Farmer in the Sky

Ganymede, a moon of Jupiter, has been terraformed, and enough time has passed to accept pioneers to homestead a piece of land. The conditions are horrible; lose access to outside (read: Earthly) help, and you are condemned to a certain death. But at least you get a chance to get away from overcrowded planet Earth. Have you got what it takes to be a Farmer in the Sky?

George Lerner responds to the call, and finds out much to his surprise that his son Bill wants to come along. Both belong to the second wave of homesteaders; they need not reïnvent the wheel entirely, but plenty of challenges still lie ahead: during their time on Ganymede they face the total break-down of the climate control system, which wipes out two-thirds of the fledgling population.

There is something very refreshing about the portrayal of characters in this book. Heinlein talks of strong, reasonably intelligent, yet simple folk, to whom adversity is a challenge. He is also very matter-of-fact about things like divorce; the narrator has few hang-ups, except on the topic of women, who are typically displayed as weaker than men. (To some extent this is Bill’s initial feeling about women; the fact that Heinlein attributed this prejudice to Bill, though, means that the boy lives in a sexist environment in this, Heinlein’s view of the future.)

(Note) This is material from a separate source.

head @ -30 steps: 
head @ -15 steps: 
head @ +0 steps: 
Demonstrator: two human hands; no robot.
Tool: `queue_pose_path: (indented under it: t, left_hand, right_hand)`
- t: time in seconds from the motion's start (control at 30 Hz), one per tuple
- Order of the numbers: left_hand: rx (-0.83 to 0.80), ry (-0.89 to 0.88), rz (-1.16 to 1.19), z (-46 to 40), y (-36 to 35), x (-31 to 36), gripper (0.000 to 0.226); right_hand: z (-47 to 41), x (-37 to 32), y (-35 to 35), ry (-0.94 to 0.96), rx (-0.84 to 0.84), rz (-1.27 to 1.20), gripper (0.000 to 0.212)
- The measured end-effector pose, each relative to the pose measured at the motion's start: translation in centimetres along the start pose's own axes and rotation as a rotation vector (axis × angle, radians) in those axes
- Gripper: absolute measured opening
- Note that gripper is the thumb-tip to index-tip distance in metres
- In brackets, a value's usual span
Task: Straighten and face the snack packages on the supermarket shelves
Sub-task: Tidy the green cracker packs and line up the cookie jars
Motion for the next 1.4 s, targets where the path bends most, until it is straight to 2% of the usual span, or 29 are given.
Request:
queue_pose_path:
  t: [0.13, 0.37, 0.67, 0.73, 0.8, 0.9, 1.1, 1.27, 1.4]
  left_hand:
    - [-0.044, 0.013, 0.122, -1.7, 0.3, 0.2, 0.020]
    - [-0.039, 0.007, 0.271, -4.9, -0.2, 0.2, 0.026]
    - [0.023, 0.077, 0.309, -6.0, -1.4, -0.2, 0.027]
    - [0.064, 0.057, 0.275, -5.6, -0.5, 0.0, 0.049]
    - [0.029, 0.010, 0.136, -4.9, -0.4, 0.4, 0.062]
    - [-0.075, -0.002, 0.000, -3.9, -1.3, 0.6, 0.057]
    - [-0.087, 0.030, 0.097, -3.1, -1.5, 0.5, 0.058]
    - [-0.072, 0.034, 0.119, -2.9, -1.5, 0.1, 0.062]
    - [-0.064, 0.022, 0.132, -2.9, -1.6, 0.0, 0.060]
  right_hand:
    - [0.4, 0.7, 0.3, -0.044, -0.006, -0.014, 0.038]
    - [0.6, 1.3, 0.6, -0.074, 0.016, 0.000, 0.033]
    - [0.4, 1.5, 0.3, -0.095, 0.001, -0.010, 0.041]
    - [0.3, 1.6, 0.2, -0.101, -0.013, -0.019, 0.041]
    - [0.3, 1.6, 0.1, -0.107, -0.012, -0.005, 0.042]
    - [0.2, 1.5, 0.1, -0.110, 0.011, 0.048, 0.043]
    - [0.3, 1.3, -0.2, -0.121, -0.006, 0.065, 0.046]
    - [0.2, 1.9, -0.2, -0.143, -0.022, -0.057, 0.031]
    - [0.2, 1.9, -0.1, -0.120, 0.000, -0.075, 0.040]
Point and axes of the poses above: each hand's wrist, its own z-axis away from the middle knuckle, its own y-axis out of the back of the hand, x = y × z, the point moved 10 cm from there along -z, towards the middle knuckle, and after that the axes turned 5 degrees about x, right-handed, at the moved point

Unfortunately, in Farmer of the Sky personality is a dichotomy; you are either a strong-willed ‘realist’, or a weak-spined complex person. And the author has no use for the latter sort: they die, or they provide comic relief, or dramatic tension, but rarely do we get to see why they operate the way they do. The only exception is formed by Bill’s father and his father’s new wife. But even they provide few insights. Instead, their complexity and weaknesses seem solely included to create the appearance of maturity.

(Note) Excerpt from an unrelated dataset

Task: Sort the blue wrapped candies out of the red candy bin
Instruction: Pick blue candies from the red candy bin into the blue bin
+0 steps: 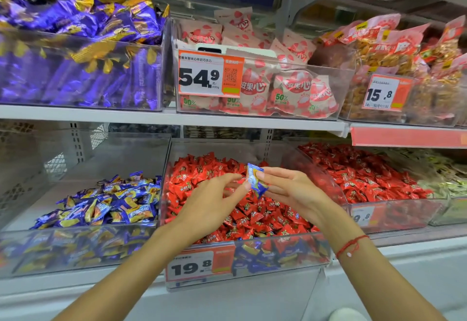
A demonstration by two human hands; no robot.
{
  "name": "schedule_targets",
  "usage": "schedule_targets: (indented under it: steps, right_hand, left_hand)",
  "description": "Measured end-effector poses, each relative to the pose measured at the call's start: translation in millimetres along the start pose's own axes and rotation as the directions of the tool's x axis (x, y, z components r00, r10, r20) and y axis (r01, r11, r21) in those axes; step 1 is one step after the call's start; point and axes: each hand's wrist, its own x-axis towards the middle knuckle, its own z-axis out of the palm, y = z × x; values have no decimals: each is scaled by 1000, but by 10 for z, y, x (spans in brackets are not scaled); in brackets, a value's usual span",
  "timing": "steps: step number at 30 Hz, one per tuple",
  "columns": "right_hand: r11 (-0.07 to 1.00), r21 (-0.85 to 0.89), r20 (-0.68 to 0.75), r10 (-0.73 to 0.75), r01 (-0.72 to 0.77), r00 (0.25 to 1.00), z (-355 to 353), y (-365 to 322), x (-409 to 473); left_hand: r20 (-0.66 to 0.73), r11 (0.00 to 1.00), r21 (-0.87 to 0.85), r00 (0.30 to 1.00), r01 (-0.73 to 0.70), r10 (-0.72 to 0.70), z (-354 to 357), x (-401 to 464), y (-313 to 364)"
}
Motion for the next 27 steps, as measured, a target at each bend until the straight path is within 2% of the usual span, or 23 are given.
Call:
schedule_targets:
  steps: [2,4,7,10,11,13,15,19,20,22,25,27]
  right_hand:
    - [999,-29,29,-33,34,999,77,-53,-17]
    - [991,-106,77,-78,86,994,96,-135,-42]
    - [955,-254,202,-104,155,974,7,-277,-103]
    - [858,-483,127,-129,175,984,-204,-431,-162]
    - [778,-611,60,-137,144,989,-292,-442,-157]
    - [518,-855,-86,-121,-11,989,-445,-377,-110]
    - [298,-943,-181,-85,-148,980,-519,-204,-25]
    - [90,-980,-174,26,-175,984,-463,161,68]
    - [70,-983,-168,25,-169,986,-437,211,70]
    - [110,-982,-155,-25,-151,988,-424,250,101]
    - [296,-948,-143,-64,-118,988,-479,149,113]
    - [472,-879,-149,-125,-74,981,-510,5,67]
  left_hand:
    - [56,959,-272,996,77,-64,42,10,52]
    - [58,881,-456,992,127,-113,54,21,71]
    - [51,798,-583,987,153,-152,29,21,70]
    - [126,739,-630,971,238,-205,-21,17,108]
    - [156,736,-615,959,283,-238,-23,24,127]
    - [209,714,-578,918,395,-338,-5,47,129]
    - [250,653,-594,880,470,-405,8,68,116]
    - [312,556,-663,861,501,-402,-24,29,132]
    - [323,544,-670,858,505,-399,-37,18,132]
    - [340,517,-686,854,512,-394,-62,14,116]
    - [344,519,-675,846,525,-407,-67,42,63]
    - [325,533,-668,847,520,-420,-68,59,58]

Again, this is Bill’s view of things, but you cannot shake off the notion that Heinlein feels the same way. Bill meets many strong and simple grown-ups — officer material, so to speak. Furthermore, Ganymede is the new frontier, not a theme park ride. But if it is expected that only the strong will survive under harsh conditions, why do the weak tag along?

When finally the climate system breaks down, it is not just the strong people that survive; it almost feels like it is the strong people that deserve to surive. The disaster is at the same time a cleansing.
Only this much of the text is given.